The Silicon Valley engineer who gunned down three of his bosses after being fired from a tech startup was not the least bit insane when he committed the carnage four years ago, a renowned forensic psychologist testified Wednesday.
"There's no evidence that supports he had a psychotic episode,'' prosecution expert Kris Mohandie said.
Instead, Jing Hua Wu, now 51, started concocting an "evolving story'' two years ago to support his claim that he is not guilty by reason of insanity for killing his supervisors at Siport in Santa Clara, Mohandie said. Shortly after the shooting, Wu told a different story to Santa Clara detectives, never mentioning a word about what he now contends -- that an instant before the gun went off, he had a flashback of being mistreated during the Cultural Revolution in China. Wu also testified he blacked out and cannot remember any details about the November 2008 incident before finding himself driving his SUV out of the parking lot.
"It's retrospective embellishment,'' the veteran psychologist told the jury.
Mohandie's testimony came as Wu's five-week murder trial winds down, and could prove pivotal. Closing arguments are set for the end of this week or early next week.
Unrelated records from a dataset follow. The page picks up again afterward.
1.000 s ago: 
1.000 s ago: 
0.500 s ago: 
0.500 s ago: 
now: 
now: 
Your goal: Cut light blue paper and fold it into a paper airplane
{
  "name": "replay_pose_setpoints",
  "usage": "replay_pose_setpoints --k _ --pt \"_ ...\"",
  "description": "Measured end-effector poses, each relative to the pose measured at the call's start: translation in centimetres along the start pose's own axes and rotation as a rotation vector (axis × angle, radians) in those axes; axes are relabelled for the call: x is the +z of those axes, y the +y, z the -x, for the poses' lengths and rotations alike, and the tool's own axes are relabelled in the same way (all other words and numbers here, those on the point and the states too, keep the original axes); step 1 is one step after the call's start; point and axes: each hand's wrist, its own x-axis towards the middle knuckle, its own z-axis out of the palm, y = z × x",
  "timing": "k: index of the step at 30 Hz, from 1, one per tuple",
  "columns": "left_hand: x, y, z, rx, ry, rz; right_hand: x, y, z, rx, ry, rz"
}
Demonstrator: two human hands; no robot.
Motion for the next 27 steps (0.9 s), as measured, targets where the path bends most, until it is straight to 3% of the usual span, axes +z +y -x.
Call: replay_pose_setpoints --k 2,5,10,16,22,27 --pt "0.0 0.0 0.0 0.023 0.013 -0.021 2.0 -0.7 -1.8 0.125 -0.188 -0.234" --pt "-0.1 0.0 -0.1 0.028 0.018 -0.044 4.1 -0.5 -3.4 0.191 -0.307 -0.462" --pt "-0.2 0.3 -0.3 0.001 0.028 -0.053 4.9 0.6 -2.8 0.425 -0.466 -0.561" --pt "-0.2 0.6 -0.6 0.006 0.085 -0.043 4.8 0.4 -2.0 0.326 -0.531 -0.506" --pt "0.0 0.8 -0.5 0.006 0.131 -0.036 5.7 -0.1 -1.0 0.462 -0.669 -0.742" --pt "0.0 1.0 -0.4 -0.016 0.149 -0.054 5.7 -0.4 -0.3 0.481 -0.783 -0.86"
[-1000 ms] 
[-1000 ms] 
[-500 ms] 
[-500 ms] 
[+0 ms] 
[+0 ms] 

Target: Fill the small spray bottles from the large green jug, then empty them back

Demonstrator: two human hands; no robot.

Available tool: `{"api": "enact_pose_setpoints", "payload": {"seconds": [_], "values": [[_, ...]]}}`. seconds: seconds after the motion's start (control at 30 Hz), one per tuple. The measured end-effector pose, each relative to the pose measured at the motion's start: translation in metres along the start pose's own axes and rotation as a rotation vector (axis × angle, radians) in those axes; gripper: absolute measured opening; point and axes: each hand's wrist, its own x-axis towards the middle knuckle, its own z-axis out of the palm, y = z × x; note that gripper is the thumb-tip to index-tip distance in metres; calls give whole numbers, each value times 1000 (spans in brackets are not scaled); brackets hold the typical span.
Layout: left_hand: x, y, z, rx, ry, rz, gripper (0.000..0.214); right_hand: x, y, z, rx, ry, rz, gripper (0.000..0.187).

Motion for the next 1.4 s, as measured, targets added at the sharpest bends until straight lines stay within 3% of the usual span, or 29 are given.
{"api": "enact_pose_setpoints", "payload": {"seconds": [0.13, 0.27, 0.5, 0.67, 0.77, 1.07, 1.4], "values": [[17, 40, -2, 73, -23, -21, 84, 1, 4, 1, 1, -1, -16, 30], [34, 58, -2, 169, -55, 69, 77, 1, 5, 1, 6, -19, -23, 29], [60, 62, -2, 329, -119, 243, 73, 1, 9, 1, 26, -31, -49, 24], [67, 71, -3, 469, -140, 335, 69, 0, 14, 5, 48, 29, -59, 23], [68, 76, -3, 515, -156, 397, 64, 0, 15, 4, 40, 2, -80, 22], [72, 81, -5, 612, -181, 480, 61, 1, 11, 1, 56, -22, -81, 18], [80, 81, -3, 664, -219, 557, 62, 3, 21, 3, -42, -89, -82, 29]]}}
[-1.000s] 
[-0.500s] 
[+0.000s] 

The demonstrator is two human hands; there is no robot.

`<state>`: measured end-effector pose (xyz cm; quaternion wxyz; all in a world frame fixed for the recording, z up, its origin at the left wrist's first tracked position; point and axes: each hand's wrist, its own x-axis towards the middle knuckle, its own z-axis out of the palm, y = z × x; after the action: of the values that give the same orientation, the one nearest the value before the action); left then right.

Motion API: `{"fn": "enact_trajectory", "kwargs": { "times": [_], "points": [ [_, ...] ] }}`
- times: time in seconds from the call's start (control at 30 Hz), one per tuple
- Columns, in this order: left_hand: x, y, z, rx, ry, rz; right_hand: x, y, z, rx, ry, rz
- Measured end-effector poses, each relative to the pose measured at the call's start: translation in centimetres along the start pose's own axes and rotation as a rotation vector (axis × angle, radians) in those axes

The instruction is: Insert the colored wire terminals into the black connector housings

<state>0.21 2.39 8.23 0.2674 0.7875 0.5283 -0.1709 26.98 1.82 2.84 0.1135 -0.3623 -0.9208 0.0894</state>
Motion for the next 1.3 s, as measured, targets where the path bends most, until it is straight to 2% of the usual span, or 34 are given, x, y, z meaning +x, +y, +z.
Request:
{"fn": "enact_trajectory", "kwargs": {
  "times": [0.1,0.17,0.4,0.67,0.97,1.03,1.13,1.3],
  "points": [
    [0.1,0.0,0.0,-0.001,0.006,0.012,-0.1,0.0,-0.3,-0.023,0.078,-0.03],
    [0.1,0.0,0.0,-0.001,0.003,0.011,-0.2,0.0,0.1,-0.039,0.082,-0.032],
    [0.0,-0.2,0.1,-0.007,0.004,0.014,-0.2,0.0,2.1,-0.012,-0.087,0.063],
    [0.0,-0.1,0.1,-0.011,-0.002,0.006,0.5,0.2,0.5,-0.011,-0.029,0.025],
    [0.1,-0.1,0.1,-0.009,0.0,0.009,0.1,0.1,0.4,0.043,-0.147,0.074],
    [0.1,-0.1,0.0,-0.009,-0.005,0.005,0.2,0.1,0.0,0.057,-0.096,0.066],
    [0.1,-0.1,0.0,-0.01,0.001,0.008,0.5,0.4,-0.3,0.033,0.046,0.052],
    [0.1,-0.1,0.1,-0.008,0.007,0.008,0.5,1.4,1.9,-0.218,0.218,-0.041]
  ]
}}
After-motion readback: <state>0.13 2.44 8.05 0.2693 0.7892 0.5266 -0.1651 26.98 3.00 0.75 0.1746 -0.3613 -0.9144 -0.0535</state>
After the verdict, the trial would then move on to a second "sanity'' phase with the same jury.
If Wu is convicted of shooting his immediate supervisor, Brian Pugh, office manager Marilyn Lewis and CEO Sid Agrawal, he faces the possibility of life in prison without parole.
But if the jury determines he was insane, Wu would be sent to a state mental hospital until doctors determine he has regained his sanity or can be treated as an outpatient.
To win an insanity plea, Wu and his legal team, led by San Francisco attorney Tony Serra, must prove the engineer either didn't know what he was doing or didn't know it was wrong.
Prosecutors contend Wu's real motive was revenge and say he planned the shootings, including buying 100 bullets after he was fired and returning to the company that afternoon to carry out a vendetta. Wu has said he planned to commit suicide, not shoot anyone in the office where he and his bosses gathered. But in an email, Pugh documented threats Wu had made after a confrontation earlier that day.
Under questioning Wednesday morning by Deputy District Attorney Angela Bernhard, Mohandie said Wu exhibits features of four personality disorders, which led him to overreact to being let go.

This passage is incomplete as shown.